> YOUR TASK:
The reply is a verbatim copy of the listing below with its images dropped.

=== DATA ===

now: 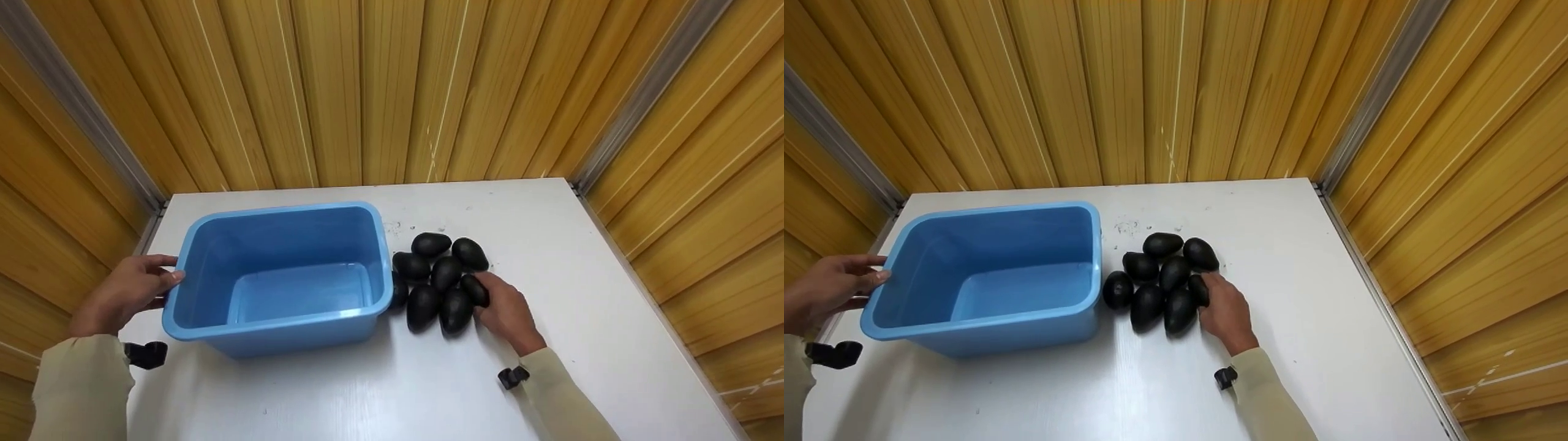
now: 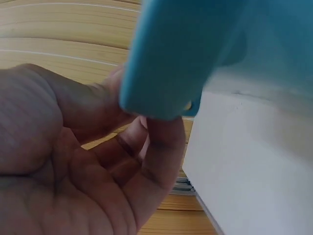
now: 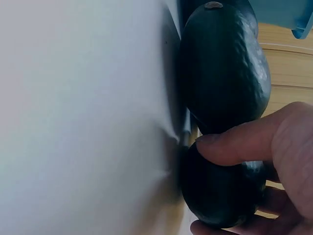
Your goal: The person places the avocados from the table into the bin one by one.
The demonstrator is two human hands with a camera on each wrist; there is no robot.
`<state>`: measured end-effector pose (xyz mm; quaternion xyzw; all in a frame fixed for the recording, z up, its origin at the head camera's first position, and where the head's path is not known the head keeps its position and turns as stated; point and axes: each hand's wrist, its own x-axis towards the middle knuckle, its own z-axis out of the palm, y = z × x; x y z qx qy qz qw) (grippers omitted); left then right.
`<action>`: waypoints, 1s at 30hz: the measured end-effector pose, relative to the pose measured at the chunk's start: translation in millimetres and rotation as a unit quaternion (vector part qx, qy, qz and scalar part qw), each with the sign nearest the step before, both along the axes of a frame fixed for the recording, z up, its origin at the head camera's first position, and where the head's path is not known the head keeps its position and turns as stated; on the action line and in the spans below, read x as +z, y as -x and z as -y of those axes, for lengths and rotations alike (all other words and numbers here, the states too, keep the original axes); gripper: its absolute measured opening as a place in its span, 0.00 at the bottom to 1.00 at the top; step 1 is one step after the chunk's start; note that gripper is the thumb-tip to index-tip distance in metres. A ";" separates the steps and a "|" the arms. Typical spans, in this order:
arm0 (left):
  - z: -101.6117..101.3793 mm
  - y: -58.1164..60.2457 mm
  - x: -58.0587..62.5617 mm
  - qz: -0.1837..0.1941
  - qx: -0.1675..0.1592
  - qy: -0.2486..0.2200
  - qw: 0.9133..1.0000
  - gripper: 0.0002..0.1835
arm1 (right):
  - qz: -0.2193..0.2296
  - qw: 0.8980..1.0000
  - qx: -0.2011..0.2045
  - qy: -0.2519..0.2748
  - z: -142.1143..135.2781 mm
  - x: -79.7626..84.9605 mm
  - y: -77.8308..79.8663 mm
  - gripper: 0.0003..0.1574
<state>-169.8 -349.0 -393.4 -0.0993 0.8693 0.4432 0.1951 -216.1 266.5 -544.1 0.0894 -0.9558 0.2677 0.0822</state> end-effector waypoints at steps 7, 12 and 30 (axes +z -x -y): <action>-1.8 0.7 1.3 -0.003 0.000 0.013 1.000 0.37 | -0.015 1.000 -0.007 -0.002 -2.2 -1.7 1.5 0.40; -1.2 -1.0 0.9 -0.003 -0.004 0.008 1.000 0.35 | -0.010 1.000 -0.003 -0.008 -4.8 -1.3 1.7 0.41; 0.8 -2.5 -3.9 -0.008 -0.002 -0.005 1.000 0.37 | 0.010 1.000 -0.004 -0.006 -6.0 16.0 -8.8 0.41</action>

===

> YOUR RESPONSE:
now: 
now: 
now: 
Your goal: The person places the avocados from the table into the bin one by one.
The demonstrator is two human hands with a camera on each wrist; there is no robot.
`<state>`: measured end-effector pose (xyz mm; quaternion xyzw; all in a frame fixed for the recording, z up, its origin at the head camera's first position, and where the head's path is not known the head keeps its position and turns as stated; point and axes: each hand's wrist, its own x-axis towards the middle knuckle, its own z-axis out of the palm, y = z × x; x y z qx qy qz qw) (grippers omitted); left then right.
`<action>`: waypoints, 1s at 30hz: the measured end-effector pose, relative to the pose measured at the chunk's start: translation in millimetres and rotation as a unit quaternion (vector part qx, qy, qz and scalar part qw), each with the sign nearest the step before, both along the axes of a frame fixed for the recording, z up, its origin at the head camera's first position, and where the head's path is not known the head keeps its position and turns as stated; on the action line and in the spans below, read x as +z, y as -x and z as -y of those axes, for lengths and rotations alike (all other words and numbers here, the states too, keep the original axes); gripper: its absolute measured opening as a place in its span, 0.00 at the bottom to 1.00 at the top; step 1 is one step after the chunk's start; note that gripper is the thumb-tip to index-tip distance in metres. A ";" separates the steps and a "|" the arms. Typical spans, in this order:
arm0 (left):
  - z: -101.6117..101.3793 mm
  - y: -58.1164..60.2457 mm
  - x: -58.0587..62.5617 mm
  - qz: -0.1837..0.1941
  - qx: -0.1675..0.1592
  - qy: -0.2486..0.2200
  - qw: 0.9133..1.0000
  - gripper: 0.0002..0.1835
arm1 (right):
  - qz: -0.2193..0.2296
  - qw: 0.8980..1.0000
  - qx: -0.2011..0.2045
  - qy: -0.2519..0.2748
  - z: -142.1143..135.2781 mm
  - x: -79.7626..84.9605 mm
  - y: -77.8308..79.8663 mm
  - gripper: 0.0003..0.1574
<state>-169.8 -349.0 -393.4 -0.0993 0.8693 0.4432 0.1951 -216.1 266.5 -544.1 0.0894 -0.9558 0.2677 0.0822</state> end-effector waypoints at steps 7, 12 and 30 (axes +z -x -y): <action>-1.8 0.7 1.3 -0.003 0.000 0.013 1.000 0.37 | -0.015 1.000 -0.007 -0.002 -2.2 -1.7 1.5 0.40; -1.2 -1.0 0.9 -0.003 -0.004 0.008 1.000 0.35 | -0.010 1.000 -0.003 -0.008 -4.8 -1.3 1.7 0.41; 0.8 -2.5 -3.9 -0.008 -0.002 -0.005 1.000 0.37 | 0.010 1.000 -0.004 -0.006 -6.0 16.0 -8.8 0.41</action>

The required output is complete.